L’auteure est contente que son livre ait encouragé des personnes souffrant de troubles mentaux à partager leur histoire. Des lecteurs l’ont contactée pour lui dire qu’elle les avaient beaucoup inspirés car son livre prouve que la maladie n’empêche pas d’avoir une vie épanouissante et d’accomplir des exploits.

Voici quelques exemples de figures historiques ayant souffert de problèmes mentaux que Claudia Kald examine dans son ouvrage.

Marilyn Monroe

On sait tous que l’icône de Hollywood était dépressive, mais Claudia Kalb explore en profondeur les tourments de l’actrice.

Selon elle, elle souffrait d’un trouble de la personnalité borderline (TPB) qu’elle aurait hérité de sa mère. Le TPB affecte la capacité à gérer ses émotions. Marilyn Monroe avait constamment besoin qu’on la rassure et avait une mauvaise estime de soi, ce qui pesait sur ses relations.

Howard Hughes

À cause de son TOC, l’homme d’affaires, producteur et aviateur répétait sans arrêt certains mots et phrases. Il avait une peur excessive des microbes et il demandait à ceux qui bossaient avec lui d’utiliser des Kleenex quand ils touchaient quoi que ce soit.

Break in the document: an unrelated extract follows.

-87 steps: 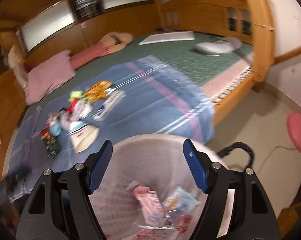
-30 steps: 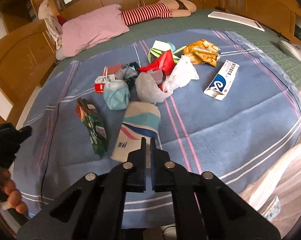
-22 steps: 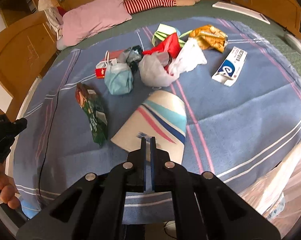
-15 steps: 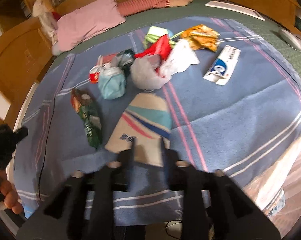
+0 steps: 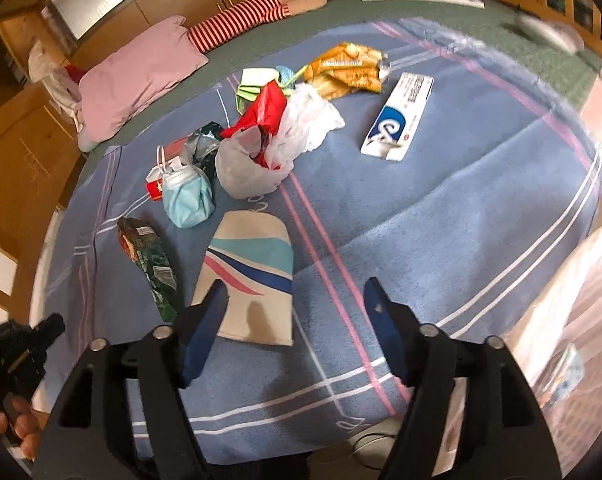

Si son TOC le rongeait, les films de Howard Hugues ne se concentraient pratiquement pas sur ce problème sérieux. Son TOC était plus souvent perçu comme une excentricité.

Andy Warhol

Andy Warhol refusait de jeter quoi que ce soit. Il a incorporé ce qu’il amassait dans son art. Il a entreposé dans environ 600 boîtes en carton tout ce qu’il gardait, des vieux tickets de caisse à la croûte de ses pizzas.

Ces boîtes ont été exposées en tant qu’œuvres d’art. S’il accumulait beaucoup de bazar, il est clair, d’après ses journaux, que sa réticence à jeter quoi que ce soit était une source d’anxiété et de stress. Un jour il a écrit : “J’aimerais avoir un espace propre à la place.”

Abraham Lincoln

Les médicaments et les traitements d’aujourd’hui aident les personnes en proie à la dépression. Mais à l’époque, quand Abraham Lincoln montrait constamment des symptômes de dépression clinique, il devait souffrir en silence.

Les pensées suicidaires du seizième président des États-Unis étaient tellement fortes qu’il ne portait jamais de couteau sur lui, de peur de se faire du mal. Claudia Kalb parle de la théorie selon laquelle la dépression d’Abraham Lincoln lui permettait d’éprouver de l’empathie pour les autres, ce qui a fait de lui un meilleur président.

Frank Lloyd Wright

Le style bien distinct de l’architecte américain lui a permis d’être acclamé par la critique, et le succès lui est monté à la tête. Claudia Kalb étudie son sentiment exacerbé de confiance en soi, son assurance excessive et se demande s’il n’avait pas un trouble de la personnalité narcissique.

Cette maladie se caractérise par le besoin constant d’être admiré, une estime de soi exacerbée et un manque d’empathie, ce qui correspond bien au comportement de Frank Lloyd Wright. Son narcissisme l’a peut-être aidé à formuler une vision artistique très influente, mais a détruit ses relations personnelles car il manipulait son entourage.

Claudia Kalb souligne que la tendance de Frank Lloyd Wright à faire des déclarations grandioses et son ego surdimensionné indiquent probablement un trouble de la personnalité narcissique. Elle fait aussi une remarque pertinente en comparant le gros ego de Frank Lloyd Wrigh avec celui d’un artiste contemporain influent doté d’une estime de soi délirante, Kanye West.

Charles Darwin

Charles Darwin détaillait dans des journaux ses nombreux problèmes physiques, de maux de ventre en migraines, ce qui laisse penser que le naturaliste anglais a peut-être souffert d’anxiété tout au long de sa vie. Il avait peur de la foule, de voyager et d’être seul. Il ne quittait jamais sa maison sans sa femme.

Rétrospectivement, de nombreux experts ont diagnostiqué chez lui une agoraphobie, la peur des nouveaux environnements et espaces. Si son anxiété a fait de lui un solitaire la majeure partie de sa vie, Claudia Kalb suggère qu’elle a peut-être eu un impact positif sur son travail. Il doutait beaucoup de lui, ce qui le poussait à examiner minutieusement ses trouvailles scientifiques pour formuler des arguments solides comme du roc.